Osteuropa-Institut - Projekte des Arbeitsbereichs Geschichte
Die Wechselwirkungen der (groß)russischen und der ukrainischen panslawistischen Bewegung im Spiegel der deutschen Publizistik und Wissenschaft 1856-1888
Antragstellerin: PD Dr. Katrin Boeckh, Osteuropa-Institut Regensburg
Bearbeiter: Dr. habil. Oleksii Kuraiev (M. S. Hruševs'kyj-Institut für ukrainische Archäographie und Quellenkunde, Kiev)
Förderung: DFG
Dauer: Oktober-Dezember 2011
Das Projekt hat sich vorgenommen, die Entwicklung des Interesses an der Ukraine im Deutschland des 19. Jahrhunderts untersuchen. Bedeutsam ist dabei der Aspekt der ukrainischen Ausprägung des Panslawismus im späten 19. Jahrhundert: Diese unter den Slawen der Donaumonarchie im frühen 19. Jahrhundert entstandene Bewegung bekam nach der Niederlage Russlands im Krimkrieg (1854-1856) wachsende Unterstützung seitens der einflussreichen regierungsnahen Kreise des Zarenreiches. Das Ziel dieser Unterstützung war es, die Loyalität vor allem der Tschechen, Serben und Ruthenen gegenüber den regierenden Habsburgern zu schwächen, sie zum Instrument der innenpolitischen Destabilisierung zu machen und damit der Politik Sankt Petersburgs in Zentraleuropa und auf dem Balkan Vorteile zu schaffen. Als Instrument für diese Tätigkeit versuchten einflussreiche zarische Kreise die (groß)russische nationalpatriotische Bewegung einzusetzen, welche durch panslawistische Parolen vor den Slawen in Böhmen, Galizien und auf dem Balkan das Zarenreich als politisches Zentrum des gesamten Slawentums präsentieren sollte. Petersburger Panslawisten haben schon in den 1860er Jahren nicht ohne Erfolg Versuche unternommen, selbst deutsche Periodika für eine kurze Zeit zur propagandistischen panslawistischen Tribüne zu machen.
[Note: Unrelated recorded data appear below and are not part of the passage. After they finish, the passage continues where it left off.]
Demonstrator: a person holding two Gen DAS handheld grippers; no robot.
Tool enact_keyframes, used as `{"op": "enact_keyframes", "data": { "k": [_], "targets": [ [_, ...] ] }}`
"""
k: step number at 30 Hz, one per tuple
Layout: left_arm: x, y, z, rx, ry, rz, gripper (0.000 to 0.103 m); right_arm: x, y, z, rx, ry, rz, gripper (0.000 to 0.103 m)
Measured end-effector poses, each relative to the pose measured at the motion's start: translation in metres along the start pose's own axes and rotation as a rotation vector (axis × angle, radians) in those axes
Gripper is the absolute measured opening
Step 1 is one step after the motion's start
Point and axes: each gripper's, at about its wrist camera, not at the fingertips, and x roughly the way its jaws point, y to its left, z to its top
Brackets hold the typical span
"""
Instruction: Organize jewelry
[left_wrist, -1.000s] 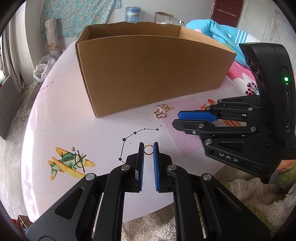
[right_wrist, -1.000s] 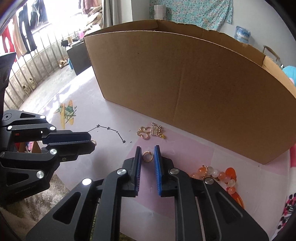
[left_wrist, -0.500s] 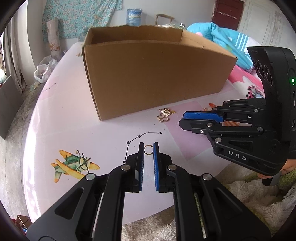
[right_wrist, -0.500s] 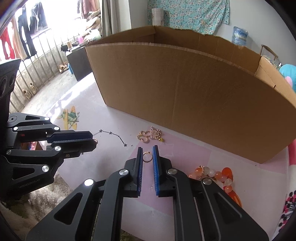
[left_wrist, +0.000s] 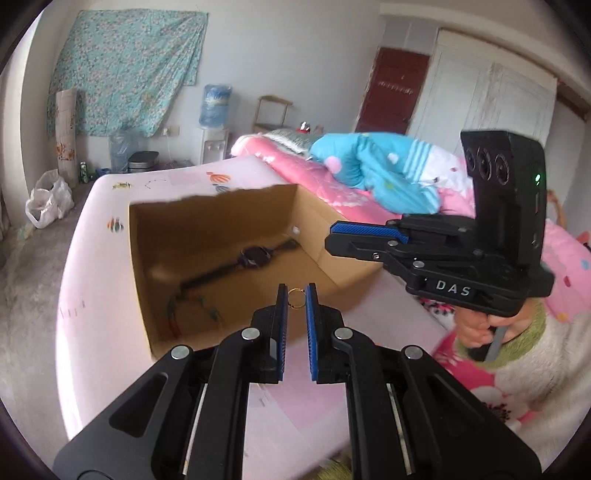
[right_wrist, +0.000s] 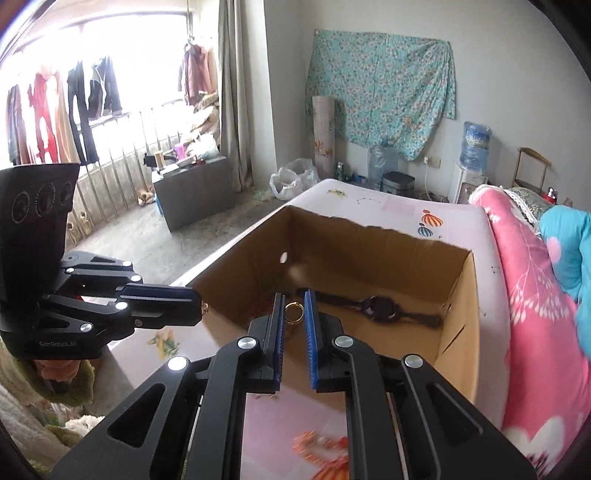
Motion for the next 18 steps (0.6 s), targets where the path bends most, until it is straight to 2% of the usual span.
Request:
{"op": "enact_keyframes", "data": {
  "k": [3,4,5,8,11,13,18],
  "targets": [
    [0.044,0.010,0.031,-0.038,0.134,0.018,0.009,0.039,-0.032,0.026,0.049,0.141,0.031,0.011],
    [0.063,0.016,0.040,-0.068,0.183,-0.003,0.009,0.059,-0.044,0.032,0.079,0.216,0.046,0.011],
    [0.075,0.020,0.045,-0.090,0.214,-0.016,0.009,0.078,-0.055,0.036,0.102,0.288,0.054,0.011],
    [0.119,0.034,0.056,-0.128,0.326,0.020,0.009,0.119,-0.074,0.035,0.140,0.425,0.049,0.011],
    [0.155,0.043,0.062,-0.177,0.424,0.029,0.009,0.145,-0.078,0.028,0.147,0.494,0.025,0.011],
    [0.161,0.053,0.059,-0.192,0.458,0.043,0.009,0.152,-0.080,0.024,0.157,0.509,0.015,0.011],
    [0.170,0.059,0.060,-0.233,0.478,0.037,0.010,0.156,-0.084,0.024,0.153,0.513,0.016,0.015]
  ]
}}
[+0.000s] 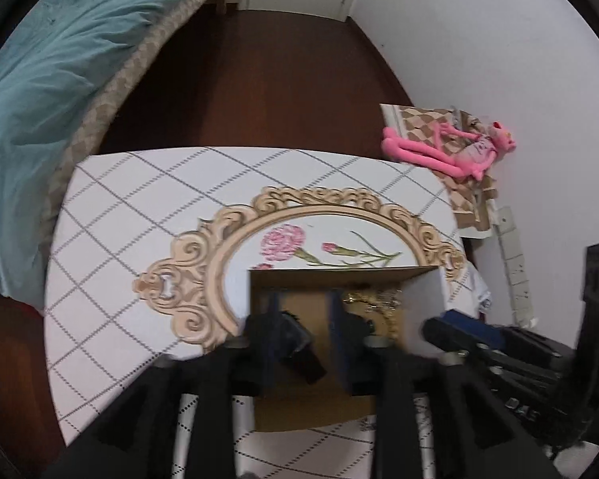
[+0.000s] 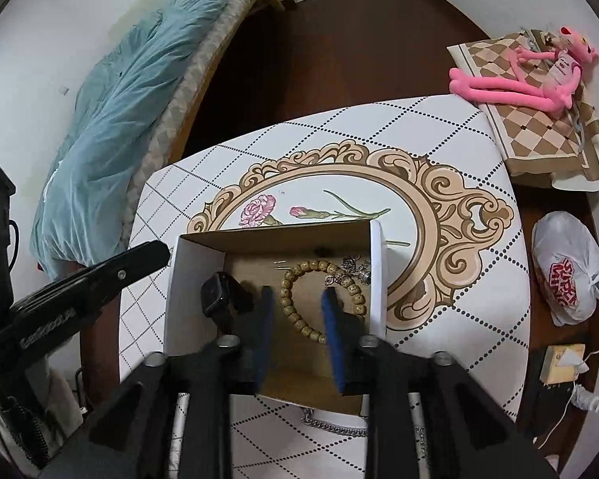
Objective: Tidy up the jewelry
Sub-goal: 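Carry the charm and ring into the white box and open both grippers, then withdraw both grippers from the box toward the silver chains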
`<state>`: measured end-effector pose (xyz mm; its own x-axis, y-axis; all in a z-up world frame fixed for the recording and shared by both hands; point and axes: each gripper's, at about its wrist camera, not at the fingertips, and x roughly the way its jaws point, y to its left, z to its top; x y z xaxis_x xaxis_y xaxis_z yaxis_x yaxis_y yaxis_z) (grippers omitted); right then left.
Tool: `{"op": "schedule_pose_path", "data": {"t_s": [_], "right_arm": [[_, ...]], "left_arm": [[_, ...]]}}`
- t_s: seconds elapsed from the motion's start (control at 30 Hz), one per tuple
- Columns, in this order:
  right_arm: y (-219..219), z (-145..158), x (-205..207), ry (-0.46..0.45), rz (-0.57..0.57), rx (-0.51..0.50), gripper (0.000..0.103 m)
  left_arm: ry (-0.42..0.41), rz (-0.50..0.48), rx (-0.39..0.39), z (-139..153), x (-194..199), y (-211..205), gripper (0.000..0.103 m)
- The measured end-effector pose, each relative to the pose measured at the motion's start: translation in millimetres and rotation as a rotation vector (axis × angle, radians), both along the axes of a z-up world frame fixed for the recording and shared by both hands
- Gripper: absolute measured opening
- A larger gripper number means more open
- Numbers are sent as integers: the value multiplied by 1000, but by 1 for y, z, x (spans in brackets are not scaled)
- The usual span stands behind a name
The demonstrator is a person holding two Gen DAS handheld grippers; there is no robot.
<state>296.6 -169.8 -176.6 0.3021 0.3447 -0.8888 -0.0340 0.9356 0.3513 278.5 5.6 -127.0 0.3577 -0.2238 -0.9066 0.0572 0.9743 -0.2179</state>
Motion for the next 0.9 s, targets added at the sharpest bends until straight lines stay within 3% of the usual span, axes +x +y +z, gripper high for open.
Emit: {"op": "schedule_pose_path", "data": {"t_s": [0.03, 0.07, 0.13, 0.2, 0.33, 0.4, 0.47, 0.57, 0.9], "right_arm": [[0, 2, -2, -6, 0, -7, 35], [1, 3, -3, -7, -3, -19, 35], [2, 5, -7, -19, -6, -63, 35], [4, 7, -11, -36, -6, -119, 45], [8, 6, -24, -57, -22, -244, 64], [9, 4, -29, -67, -28, -307, 87], [11, 2, -38, -81, -34, -363, 97], [11, -1, -51, -92, -36, -391, 97], [5, 24, -94, -163, -83, -419, 98]], "left_arm": [[-8, 11, 2, 0, -2, 4, 72], [-19, 27, 14, -1, -5, 8, 80], [-36, 41, 36, -2, -10, 13, 80], [-38, 53, 67, -4, -15, 16, 80], [-56, 69, 130, -10, -31, 21, 98], [-78, 80, 161, -11, -41, 22, 99], [-101, 90, 198, -11, -50, 21, 102], [-137, 103, 241, -10, -64, 19, 102], [-172, 121, 221, 6, -104, 13, 102]]}}
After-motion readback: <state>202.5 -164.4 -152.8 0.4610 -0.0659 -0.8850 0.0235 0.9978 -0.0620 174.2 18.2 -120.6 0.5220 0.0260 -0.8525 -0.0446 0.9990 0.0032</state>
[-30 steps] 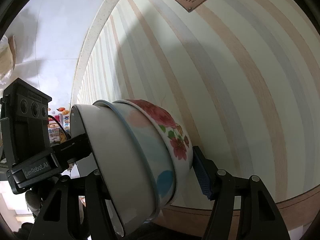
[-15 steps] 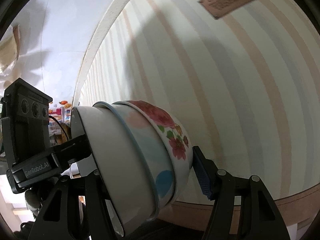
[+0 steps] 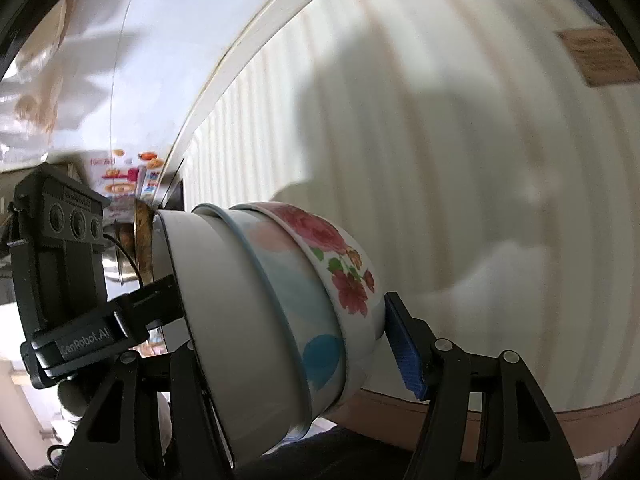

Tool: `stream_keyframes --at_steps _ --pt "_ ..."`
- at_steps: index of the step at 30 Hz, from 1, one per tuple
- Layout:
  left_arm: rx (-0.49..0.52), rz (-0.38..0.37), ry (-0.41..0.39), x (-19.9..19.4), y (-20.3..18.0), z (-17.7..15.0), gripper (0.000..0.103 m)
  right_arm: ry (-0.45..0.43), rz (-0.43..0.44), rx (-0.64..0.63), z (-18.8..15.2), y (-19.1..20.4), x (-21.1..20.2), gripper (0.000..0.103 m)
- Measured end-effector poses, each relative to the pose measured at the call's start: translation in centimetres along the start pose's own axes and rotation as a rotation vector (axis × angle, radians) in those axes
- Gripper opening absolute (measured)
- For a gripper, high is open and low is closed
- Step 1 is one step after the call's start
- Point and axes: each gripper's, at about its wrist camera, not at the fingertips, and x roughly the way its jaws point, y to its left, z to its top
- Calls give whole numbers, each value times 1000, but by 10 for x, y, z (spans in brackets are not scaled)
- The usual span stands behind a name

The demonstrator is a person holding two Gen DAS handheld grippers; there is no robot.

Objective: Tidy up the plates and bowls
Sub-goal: 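Carry the bowl stack with both grippers and lower it onto the plate stack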

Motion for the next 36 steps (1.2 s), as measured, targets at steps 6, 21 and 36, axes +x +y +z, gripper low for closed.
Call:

In der Geschichtsschreibung wurden bisher überwiegend die inneren Aspekte der Entwicklung der ukrainischen Nationalbewegung des 19. Jahrhunderts behandelt; die internationalen Auswirkungen dieser Bewegung sowie ihre Wechselwirkungen mit anderen slawischen Bewegungen blieben überwiegend marginal. Vorarbeiten zum Projekt haben jedoch gezeigt, dass sich in deutschen Archiven und Bibliotheken unbeachtete Quellengruppen zur Entwicklung des ukrainischen Panslawismus befinden, vor allem deutsche panslawistische Periodika, deutsche liberale Presseberichte und deutsche diplomatische Dokumente über die ukrainische Nationalbewegung. Diese bisher zumindest im Kontext der Ukrainekunde unbearbeiteten Materialien deuten auf eine bisher praktisch unerforschte Erscheinung hin, nämlich dass nämlich wissenschaftliche und publizistische Diskussionen zwischen den russischen und ukrainischen Panslawisten in den 1860er bis 1880er Jahren in Deutschland nicht selten unter Vermittlung deutscher Fachkollegen geführt wurden. Unter anderem diese stehen im Mittelpunkt des Projekts.